Multimodal software 1011 includes a stylus/voice input component
1013, a voice annotation component 1014, voice authentication
component 1015, voice command component 1016, voice command loader
component 1017, speech recognition component 1018, and metadata
repository 1019. Client computer system 1001 may be coupled to
other applications ("Services" 1050) or a server 1030 over a
network 1020 (e.g., the Internet or an Intranet), which may allow
communication with other clients 1040, for example. In one
embodiment, a browser or stand alone application may be enhanced
with some or all of the functionality described above via software
1011 and related components. Stylus and voice input component 1013
manages the activation of voice and touch screen inputs and
coordinates accessing rules and grammars from the metadata
repository 1019 based on the received inputs. Voice annotation
component 1014 manages the storage of annotations (e.g., voice or
ink from stylus) and defines associations of the annotation to
display objects such as pages, images, parts of a page, or fields,
for example. Voice authentication component 1015 controls access
rights to the system based on user inputs (e.g., voice). Voice
command component 1016 controls the processing of voice navigation
commands associated with each display object, including the
selection of prompts on a page, for example. Voice command loader
component 1017 loads metadata for generic voice controlled system
commands that are controlled, for example, by the operating system
and are not associated with a particular display object (e.g., the
"Back" button on a browser or commands to "Open" a new "Folder" or
"Close" command to a window). Such commands may be identified and
passed through to the operating system for execution, for example.
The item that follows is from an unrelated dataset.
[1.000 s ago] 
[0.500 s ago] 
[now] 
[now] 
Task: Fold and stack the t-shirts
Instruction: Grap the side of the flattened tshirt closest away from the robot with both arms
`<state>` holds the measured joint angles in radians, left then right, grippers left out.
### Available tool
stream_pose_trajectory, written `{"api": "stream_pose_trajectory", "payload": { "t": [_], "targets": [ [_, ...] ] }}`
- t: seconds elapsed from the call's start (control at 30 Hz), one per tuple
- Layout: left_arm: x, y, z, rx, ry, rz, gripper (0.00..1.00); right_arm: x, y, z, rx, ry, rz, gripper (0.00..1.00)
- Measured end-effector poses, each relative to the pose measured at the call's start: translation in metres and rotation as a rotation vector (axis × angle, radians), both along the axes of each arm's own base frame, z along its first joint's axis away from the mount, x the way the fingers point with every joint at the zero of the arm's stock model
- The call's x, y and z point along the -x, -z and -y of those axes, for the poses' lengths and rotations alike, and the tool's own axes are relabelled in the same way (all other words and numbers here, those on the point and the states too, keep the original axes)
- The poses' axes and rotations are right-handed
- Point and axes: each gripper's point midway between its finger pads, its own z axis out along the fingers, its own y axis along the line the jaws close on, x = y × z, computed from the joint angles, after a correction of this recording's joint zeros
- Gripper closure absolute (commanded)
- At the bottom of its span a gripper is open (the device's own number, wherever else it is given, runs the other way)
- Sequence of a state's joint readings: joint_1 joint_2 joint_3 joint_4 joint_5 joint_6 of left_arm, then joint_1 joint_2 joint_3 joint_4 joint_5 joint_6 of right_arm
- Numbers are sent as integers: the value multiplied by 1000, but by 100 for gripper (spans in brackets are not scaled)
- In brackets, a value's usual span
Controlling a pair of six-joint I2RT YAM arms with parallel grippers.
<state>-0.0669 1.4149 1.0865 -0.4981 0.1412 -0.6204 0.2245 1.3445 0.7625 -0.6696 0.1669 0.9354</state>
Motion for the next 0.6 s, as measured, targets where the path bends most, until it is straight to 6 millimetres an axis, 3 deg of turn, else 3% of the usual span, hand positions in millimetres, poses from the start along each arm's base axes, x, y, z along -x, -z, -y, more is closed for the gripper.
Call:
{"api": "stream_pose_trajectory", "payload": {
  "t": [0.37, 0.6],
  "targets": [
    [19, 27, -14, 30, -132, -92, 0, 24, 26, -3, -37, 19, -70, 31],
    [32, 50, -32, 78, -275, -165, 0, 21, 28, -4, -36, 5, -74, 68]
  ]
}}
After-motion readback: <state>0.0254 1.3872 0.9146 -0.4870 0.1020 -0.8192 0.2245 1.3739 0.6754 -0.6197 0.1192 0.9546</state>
Speech recognition component 1018 may receive grammars and voice
inputs and provide an output indicating whether or not the input
was recognized and an indication of the recognized word or
phrase.
[0061] A variety of parameters may be stored as metadata in
repository 1019. In one embodiment, a web browser may receive a
page, for example, and metadata may be associated with particular
display objects. The metadata may define the relationships between
the objects in the page and associated grammars to enable voice
commands and modes. The metadata may be customized for each page
depending on the number and types of display objects included in
the page. For example, fields may have associated metadata that
define grammars corresponding to voice commands for selecting the
fields and corresponding to the voice modes associated with the
fields. The grammars included in each page for each object may be
used to constrain the voice inputs and improve recognition
accuracy, for example. Voice metadata may be associated with older
legacy systems so that such pages can become enabled for multimode
functionality described herein. Similarly, the metadata may define
the associations between the objects and annotations or the
authentication parameters, for example.
[0062] As mentioned, client 1001 may receive multimodal enabled web
pages from a server 1030 over network 1020 from server 1030. Server
1030 may store information associated with pages including
information for displaying particular display objects, associations
between the display objects and voice commands, voice modes, and
touch screen modes, for example. The data specifying the display
objects and associations between the objects and voice commands,
voice modes, and touch screen modes may be defined by users of
other client systems or as part of an application or service, for
example, and transmitted to other clients for use.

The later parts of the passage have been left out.